HOW TO COMPLETE THIS TASK -
Set down exactly the lines from the one containing "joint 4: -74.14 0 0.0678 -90" through the last line of the data below, and no others.

INFORMATION -
------------------------------------
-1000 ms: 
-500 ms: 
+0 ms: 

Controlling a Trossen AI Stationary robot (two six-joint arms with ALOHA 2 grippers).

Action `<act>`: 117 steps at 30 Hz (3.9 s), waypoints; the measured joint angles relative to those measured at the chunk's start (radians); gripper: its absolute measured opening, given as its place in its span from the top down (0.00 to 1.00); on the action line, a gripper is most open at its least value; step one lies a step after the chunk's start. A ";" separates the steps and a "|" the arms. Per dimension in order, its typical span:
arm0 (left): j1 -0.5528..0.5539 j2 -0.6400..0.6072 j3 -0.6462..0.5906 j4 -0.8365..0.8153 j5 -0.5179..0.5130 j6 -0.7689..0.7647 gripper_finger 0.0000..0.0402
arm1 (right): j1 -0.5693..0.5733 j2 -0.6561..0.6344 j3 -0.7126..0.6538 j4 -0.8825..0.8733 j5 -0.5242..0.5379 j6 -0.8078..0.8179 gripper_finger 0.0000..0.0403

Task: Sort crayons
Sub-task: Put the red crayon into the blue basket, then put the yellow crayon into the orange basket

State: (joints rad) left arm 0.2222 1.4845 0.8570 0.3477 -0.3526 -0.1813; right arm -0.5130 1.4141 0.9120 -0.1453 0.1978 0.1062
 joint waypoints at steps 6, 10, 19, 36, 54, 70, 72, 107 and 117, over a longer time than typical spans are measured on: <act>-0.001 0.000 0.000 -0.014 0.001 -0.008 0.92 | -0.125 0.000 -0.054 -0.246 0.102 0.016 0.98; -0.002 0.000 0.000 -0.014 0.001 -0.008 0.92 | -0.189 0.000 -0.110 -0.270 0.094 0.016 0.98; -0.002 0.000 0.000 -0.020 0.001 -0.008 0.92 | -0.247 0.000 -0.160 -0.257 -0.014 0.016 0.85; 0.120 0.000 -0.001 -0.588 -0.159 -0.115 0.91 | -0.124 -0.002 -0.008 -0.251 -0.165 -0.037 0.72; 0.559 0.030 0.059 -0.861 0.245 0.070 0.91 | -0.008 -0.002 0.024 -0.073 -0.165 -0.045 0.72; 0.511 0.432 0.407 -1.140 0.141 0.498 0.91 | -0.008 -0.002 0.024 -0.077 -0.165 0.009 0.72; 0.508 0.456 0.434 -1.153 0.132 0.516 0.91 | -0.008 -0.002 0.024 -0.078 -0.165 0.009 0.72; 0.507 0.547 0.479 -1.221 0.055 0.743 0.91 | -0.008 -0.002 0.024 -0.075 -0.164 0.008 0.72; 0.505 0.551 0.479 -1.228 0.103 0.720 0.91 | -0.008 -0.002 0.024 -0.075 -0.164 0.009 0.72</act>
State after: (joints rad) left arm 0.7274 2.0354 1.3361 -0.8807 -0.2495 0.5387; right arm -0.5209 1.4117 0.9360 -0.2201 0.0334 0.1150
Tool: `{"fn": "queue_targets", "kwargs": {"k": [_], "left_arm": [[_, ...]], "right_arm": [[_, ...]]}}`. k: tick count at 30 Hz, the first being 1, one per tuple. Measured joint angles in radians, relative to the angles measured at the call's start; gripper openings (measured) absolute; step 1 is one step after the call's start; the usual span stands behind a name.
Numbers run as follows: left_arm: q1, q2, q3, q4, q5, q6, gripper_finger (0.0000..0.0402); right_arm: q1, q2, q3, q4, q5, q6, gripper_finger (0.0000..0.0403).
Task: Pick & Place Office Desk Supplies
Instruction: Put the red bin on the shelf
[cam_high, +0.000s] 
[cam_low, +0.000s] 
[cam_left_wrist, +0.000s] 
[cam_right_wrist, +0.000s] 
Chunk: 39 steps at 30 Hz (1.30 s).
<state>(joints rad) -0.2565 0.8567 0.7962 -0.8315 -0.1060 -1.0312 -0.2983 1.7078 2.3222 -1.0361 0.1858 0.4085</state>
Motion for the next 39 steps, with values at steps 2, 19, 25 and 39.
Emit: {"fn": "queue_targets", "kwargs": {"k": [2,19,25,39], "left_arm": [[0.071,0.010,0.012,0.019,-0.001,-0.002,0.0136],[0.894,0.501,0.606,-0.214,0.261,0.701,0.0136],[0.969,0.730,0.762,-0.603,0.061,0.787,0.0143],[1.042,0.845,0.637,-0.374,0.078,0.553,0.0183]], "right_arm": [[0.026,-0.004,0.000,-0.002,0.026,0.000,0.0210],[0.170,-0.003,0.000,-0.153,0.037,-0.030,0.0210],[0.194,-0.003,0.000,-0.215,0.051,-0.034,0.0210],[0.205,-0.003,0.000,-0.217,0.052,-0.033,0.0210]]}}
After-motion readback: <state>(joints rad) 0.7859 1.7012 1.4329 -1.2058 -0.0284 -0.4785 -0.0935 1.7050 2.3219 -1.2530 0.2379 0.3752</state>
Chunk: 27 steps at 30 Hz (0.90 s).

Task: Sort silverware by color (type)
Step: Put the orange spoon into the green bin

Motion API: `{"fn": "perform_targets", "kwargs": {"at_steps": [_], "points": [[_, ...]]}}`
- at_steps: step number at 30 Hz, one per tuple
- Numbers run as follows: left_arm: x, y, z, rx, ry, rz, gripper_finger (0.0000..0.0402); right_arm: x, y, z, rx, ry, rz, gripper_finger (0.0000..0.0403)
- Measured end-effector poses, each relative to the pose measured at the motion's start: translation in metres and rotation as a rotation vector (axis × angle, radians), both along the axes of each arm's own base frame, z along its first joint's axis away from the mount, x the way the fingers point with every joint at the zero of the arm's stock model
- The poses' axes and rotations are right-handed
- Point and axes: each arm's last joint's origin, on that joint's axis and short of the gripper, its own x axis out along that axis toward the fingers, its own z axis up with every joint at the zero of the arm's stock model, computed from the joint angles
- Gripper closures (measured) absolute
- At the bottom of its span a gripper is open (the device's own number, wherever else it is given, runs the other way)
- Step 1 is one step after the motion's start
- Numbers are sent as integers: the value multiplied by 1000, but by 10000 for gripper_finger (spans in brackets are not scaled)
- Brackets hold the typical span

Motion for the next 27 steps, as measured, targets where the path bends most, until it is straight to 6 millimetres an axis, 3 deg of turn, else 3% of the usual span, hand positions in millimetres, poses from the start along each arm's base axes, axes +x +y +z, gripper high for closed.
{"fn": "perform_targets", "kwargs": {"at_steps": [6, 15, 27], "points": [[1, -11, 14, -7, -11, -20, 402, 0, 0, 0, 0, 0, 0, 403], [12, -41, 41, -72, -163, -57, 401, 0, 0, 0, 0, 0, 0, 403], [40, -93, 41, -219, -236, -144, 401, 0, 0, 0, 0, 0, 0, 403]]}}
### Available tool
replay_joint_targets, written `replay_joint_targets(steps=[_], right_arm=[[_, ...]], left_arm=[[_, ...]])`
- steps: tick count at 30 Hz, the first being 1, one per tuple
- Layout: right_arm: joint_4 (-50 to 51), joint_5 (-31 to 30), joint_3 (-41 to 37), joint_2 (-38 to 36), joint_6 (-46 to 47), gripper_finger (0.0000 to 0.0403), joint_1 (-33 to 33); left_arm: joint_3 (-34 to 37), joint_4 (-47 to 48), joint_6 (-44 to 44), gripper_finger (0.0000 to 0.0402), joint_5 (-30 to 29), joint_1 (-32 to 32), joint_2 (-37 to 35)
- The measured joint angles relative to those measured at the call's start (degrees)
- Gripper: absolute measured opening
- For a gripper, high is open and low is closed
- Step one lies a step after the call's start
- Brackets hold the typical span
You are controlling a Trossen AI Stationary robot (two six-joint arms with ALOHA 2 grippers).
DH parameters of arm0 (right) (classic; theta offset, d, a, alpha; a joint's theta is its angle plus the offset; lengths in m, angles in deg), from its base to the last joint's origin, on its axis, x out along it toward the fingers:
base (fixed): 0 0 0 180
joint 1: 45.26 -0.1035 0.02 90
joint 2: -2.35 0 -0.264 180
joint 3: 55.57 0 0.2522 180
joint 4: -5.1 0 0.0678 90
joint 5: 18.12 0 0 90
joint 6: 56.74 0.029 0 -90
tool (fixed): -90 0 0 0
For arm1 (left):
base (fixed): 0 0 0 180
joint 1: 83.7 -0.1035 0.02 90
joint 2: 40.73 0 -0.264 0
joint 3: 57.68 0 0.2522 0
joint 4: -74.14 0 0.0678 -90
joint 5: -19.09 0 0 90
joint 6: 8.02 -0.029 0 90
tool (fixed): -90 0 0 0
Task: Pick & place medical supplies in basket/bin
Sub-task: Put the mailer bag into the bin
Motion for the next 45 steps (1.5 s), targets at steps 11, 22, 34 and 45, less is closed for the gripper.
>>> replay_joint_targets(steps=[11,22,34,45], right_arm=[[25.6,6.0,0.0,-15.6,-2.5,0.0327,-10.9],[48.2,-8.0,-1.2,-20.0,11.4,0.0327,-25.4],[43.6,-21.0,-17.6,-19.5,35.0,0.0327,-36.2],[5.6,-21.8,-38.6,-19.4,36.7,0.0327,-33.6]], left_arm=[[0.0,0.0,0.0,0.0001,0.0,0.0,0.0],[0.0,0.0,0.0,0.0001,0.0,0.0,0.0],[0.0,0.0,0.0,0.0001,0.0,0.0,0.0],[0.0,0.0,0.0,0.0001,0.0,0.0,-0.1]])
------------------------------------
WRITTEN ANSWER -
joint 4: -74.14 0 0.0678 -90
joint 5: -19.09 0 0 90
joint 6: 8.02 -0.029 0 90
tool (fixed): -90 0 0 0
Task: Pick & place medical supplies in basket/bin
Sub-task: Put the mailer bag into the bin
Motion for the next 45 steps (1.5 s), targets at steps 11, 22, 34 and 45, less is closed for the gripper.
>>> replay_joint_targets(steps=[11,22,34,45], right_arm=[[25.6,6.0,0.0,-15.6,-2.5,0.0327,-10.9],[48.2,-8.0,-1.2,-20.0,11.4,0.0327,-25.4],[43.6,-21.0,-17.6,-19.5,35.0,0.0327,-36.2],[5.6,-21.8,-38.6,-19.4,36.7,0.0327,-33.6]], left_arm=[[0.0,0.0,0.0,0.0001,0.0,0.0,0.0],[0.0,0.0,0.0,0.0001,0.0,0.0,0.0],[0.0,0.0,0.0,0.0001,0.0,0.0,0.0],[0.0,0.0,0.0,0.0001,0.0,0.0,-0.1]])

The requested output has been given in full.